▸ What this task involves: Print out every line of the material exactly. Include no pictures.

▸ Dataset section:
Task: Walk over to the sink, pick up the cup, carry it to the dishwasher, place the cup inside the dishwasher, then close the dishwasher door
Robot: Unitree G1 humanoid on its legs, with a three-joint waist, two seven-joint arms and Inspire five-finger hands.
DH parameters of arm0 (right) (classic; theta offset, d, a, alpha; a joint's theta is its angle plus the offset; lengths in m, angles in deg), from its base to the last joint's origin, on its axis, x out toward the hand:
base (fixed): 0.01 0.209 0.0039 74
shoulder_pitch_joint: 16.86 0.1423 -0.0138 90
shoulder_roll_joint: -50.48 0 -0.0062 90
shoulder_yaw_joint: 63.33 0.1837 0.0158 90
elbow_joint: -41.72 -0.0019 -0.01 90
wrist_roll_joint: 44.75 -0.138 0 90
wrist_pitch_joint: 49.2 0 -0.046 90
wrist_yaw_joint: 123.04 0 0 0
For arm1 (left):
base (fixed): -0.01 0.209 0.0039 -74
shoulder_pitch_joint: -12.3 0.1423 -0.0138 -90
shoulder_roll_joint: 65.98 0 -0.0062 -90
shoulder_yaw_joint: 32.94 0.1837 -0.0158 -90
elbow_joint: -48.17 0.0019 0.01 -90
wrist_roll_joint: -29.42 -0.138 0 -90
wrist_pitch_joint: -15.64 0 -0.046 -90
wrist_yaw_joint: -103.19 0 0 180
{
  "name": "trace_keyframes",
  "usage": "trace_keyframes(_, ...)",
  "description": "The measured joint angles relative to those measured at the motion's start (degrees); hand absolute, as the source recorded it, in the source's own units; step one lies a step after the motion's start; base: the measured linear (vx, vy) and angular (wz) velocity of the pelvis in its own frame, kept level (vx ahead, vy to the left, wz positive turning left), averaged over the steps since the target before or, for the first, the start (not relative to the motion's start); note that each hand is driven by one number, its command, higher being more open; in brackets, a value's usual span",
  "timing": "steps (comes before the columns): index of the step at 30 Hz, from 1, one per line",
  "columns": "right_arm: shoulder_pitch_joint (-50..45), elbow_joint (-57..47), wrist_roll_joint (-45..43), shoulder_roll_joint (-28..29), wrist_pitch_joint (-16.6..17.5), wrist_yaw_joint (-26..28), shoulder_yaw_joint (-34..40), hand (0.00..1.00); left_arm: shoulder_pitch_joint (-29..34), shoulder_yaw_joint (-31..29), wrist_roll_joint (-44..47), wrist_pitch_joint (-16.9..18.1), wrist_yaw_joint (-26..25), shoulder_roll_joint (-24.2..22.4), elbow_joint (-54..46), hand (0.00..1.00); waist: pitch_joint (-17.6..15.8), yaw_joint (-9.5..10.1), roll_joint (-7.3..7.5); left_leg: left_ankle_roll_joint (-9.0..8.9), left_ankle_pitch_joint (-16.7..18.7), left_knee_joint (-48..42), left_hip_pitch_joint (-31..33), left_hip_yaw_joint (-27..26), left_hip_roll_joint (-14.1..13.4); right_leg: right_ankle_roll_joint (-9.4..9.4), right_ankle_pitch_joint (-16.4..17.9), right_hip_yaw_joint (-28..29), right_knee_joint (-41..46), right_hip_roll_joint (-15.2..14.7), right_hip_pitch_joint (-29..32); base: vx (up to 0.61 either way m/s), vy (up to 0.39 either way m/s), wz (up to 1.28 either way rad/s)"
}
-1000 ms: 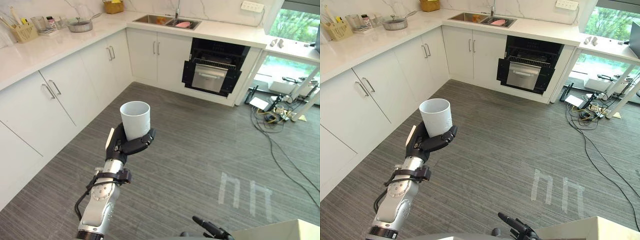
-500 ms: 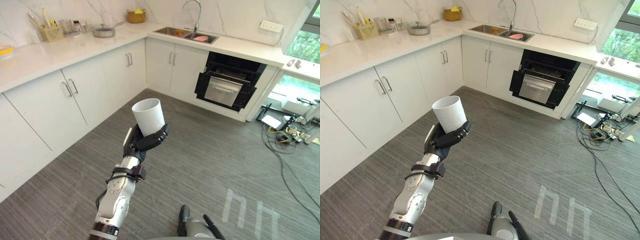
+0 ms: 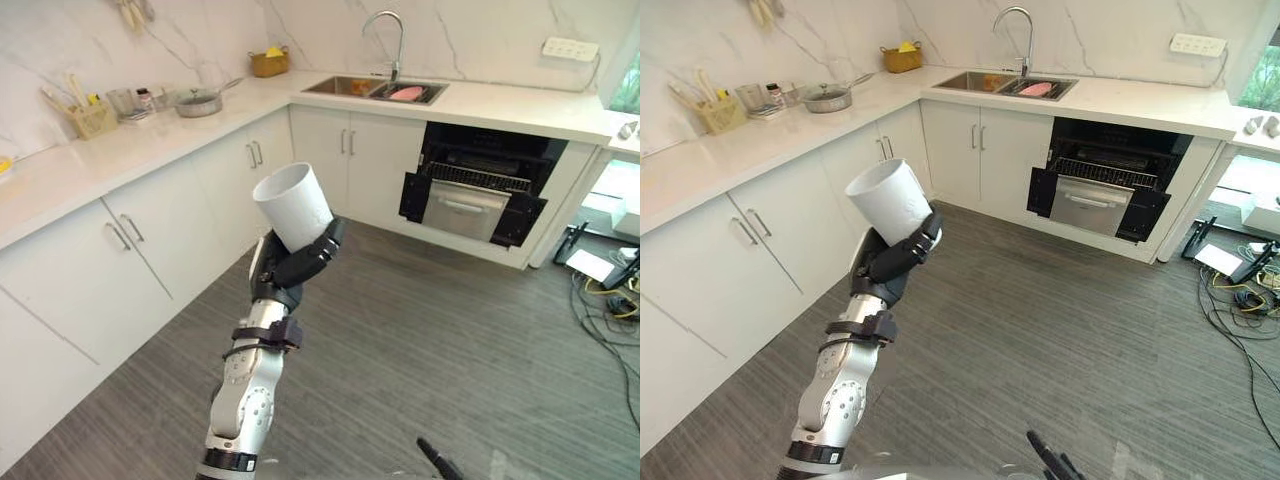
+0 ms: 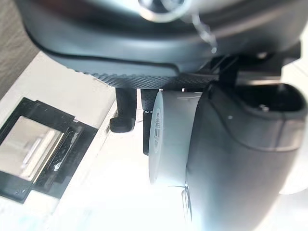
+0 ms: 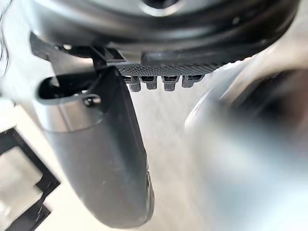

▸ Exercise solution:
Task: Walk over to the sink, pick up the cup, carry it to the dishwasher, place the cup inside the dishwasher, then close the dishwasher door
Robot: Unitree G1 humanoid on its legs, with a three-joint waist, two seven-joint arms and Inspire five-finger hands.
DH parameters of arm0 (right) (classic; theta offset, d, a, alpha; a joint's theta is its angle plus the offset; lengths in m, angles in deg), from its base to the last joint's origin, on its axis, x out toward the hand:
base (fixed): 0.01 0.209 0.0039 74
shoulder_pitch_joint: 16.86 0.1423 -0.0138 90
shoulder_roll_joint: -50.48 0 -0.0062 90
shoulder_yaw_joint: 63.33 0.1837 0.0158 90
elbow_joint: -41.72 -0.0019 -0.01 90
wrist_roll_joint: 44.75 -0.138 0 90
wrist_pitch_joint: 49.2 0 -0.046 90
wrist_yaw_joint: 123.04 0 0 0
For arm1 (left):
base (fixed): -0.01 0.209 0.0039 -74
shoulder_pitch_joint: -12.3 0.1423 -0.0138 -90
shoulder_roll_joint: 65.98 0 -0.0062 -90
shoulder_yaw_joint: 32.94 0.1837 -0.0158 -90
elbow_joint: -48.17 0.0019 0.01 -90
wrist_roll_joint: -29.42 -0.138 0 -90
wrist_pitch_joint: -15.64 0 -0.046 -90
wrist_yaw_joint: -103.19 0 0 180
{
  "name": "trace_keyframes",
  "usage": "trace_keyframes(_, ...)",
  "description": "The measured joint angles relative to those measured at the motion's start (degrees); hand absolute, as the source recorded it, in the source's own units; step one lies a step after the motion's start; base: the measured linear (vx, vy) and angular (wz) velocity of the pelvis in its own frame, kept level (vx ahead, vy to the left, wz positive turning left), averaged over the steps since the target before or, for the first, the start (not relative to the motion's start); note that each hand is driven by one number, its command, higher being more open; in brackets, a value's usual span",
  "timing": "steps (comes before the columns): index of the step at 30 Hz, from 1, one per line",
  "columns": "right_arm: shoulder_pitch_joint (-50..45), elbow_joint (-57..47), wrist_roll_joint (-45..43), shoulder_roll_joint (-28..29), wrist_pitch_joint (-16.6..17.5), wrist_yaw_joint (-26..28), shoulder_yaw_joint (-34..40), hand (0.00..1.00); left_arm: shoulder_pitch_joint (-29..34), shoulder_yaw_joint (-31..29), wrist_roll_joint (-44..47), wrist_pitch_joint (-16.9..18.1), wrist_yaw_joint (-26..25), shoulder_roll_joint (-24.2..22.4), elbow_joint (-54..46), hand (0.00..1.00); waist: pitch_joint (-17.6..15.8), yaw_joint (-9.5..10.1), roll_joint (-7.3..7.5); left_leg: left_ankle_roll_joint (-9.0..8.9), left_ankle_pitch_joint (-16.7..18.7), left_knee_joint (-48..42), left_hip_pitch_joint (-31..33), left_hip_yaw_joint (-27..26), left_hip_roll_joint (-14.1..13.4); right_leg: right_ankle_roll_joint (-9.4..9.4), right_ankle_pitch_joint (-16.4..17.9), right_hip_yaw_joint (-28..29), right_knee_joint (-41..46), right_hip_roll_joint (-15.2..14.7), right_hip_pitch_joint (-29..32); base: vx (up to 0.61 either way m/s), vy (up to 0.39 either way m/s), wz (up to 1.28 either way rad/s)"
}
-1000 ms: 
-500 ms: 
+0 ms: 
+0 ms: 
+0 ms: 

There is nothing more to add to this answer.